» **Assignment**: A word-for-word restatement of the data is what is needed.
======== Information shown ========
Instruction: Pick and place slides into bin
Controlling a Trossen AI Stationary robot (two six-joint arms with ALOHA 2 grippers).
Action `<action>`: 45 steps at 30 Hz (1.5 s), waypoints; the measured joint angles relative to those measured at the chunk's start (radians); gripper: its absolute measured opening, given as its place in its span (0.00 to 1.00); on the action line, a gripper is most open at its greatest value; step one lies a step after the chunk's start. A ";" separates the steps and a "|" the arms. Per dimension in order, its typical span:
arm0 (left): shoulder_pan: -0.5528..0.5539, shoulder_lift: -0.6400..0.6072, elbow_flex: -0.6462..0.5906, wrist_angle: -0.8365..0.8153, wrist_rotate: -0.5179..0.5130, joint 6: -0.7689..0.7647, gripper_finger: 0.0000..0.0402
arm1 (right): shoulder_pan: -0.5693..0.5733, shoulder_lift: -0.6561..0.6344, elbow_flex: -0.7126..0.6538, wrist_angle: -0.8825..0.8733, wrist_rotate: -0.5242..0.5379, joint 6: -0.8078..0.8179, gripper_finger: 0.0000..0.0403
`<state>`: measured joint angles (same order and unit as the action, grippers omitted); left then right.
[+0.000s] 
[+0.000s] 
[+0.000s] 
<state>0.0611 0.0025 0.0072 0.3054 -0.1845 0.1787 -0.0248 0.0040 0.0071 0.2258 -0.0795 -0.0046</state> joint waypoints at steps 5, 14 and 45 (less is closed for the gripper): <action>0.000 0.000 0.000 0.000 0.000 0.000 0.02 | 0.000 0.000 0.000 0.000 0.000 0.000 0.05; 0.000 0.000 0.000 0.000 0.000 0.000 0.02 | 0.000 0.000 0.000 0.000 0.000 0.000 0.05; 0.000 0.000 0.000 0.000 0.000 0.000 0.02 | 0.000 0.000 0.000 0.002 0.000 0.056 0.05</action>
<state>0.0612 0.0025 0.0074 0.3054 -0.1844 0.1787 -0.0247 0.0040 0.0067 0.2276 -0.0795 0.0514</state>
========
» **Your response**:
Instruction: Pick and place slides into bin
Controlling a Trossen AI Stationary robot (two six-joint arms with ALOHA 2 grippers).
Action `<action>`: 45 steps at 30 Hz (1.5 s), waypoints; the measured joint angles relative to those measured at the chunk's start (radians); gripper: its absolute measured opening, given as its place in its span (0.00 to 1.00); on the action line, a gripper is most open at its greatest value; step one lies a step after the chunk's start. A ";" separates the steps and a "|" the arms. Per dimension in order, its typical span:
arm0 (left): shoulder_pan: -0.5528..0.5539, shoulder_lift: -0.6400..0.6072, elbow_flex: -0.6462..0.5906, wrist_angle: -0.8365..0.8153, wrist_rotate: -0.5179..0.5130, joint 6: -0.7689..0.7647, gripper_finger: 0.0000..0.0402
arm1 (right): shoulder_pan: -0.5693..0.5733, shoulder_lift: -0.6561..0.6344, elbow_flex: -0.7126..0.6538, wrist_angle: -0.8825..0.8733, wrist_rotate: -0.5242..0.5379, joint 6: -0.8078..0.8179, gripper_finger: 0.0000..0.0403
`<state>`: measured joint angles (same order and unit as the action, grippers omitted); left then right.
[+0.000s] 
[+0.000s] 
[+0.000s] 
<state>0.0611 0.0025 0.0072 0.3054 -0.1845 0.1787 -0.0248 0.0040 0.0071 0.2258 -0.0795 -0.0046</state> joint waypoints at steps 5, 14 and 45 (less is closed for the gripper): <action>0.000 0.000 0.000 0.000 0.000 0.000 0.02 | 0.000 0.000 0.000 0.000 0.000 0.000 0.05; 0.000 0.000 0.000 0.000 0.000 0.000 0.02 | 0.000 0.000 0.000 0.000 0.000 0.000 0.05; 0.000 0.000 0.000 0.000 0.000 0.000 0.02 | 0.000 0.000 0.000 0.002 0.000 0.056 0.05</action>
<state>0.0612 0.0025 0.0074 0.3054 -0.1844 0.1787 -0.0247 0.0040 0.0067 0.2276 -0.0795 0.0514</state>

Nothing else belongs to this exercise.